▶ PROBLEM STATEMENT
Work through the data below and copy out every line where "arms" is found.

▶ DATASET EXCERPT
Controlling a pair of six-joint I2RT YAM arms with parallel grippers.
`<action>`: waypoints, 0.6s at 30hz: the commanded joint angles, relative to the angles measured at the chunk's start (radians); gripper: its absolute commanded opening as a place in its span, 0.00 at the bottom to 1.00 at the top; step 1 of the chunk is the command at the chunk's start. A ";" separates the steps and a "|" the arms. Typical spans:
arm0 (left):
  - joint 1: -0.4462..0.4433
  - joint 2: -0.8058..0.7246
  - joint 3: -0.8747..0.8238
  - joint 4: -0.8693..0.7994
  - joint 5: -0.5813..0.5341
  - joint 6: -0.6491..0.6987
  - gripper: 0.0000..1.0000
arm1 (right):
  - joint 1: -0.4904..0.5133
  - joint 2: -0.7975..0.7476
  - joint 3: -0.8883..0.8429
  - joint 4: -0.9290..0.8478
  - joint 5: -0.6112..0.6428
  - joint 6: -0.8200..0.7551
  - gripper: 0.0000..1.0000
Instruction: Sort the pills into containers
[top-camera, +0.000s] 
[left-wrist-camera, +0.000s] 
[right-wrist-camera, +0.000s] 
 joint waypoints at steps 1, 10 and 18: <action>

▶ SOLUTION FOR THIS PROBLEM
Controlling a pair of six-joint I2RT YAM arms with parallel grippers.
`<action>`: waypoints, 0.6s at 30hz: the commanded joint angles, relative to the angles measured at the chunk's start (radians); gripper: its absolute commanded opening as a place in its span, 0.00 at the bottom to 1.00 at the top; step 1 of the chunk is the command at the chunk's start. A ";" separates the steps and a "|" the arms. Typical spans:

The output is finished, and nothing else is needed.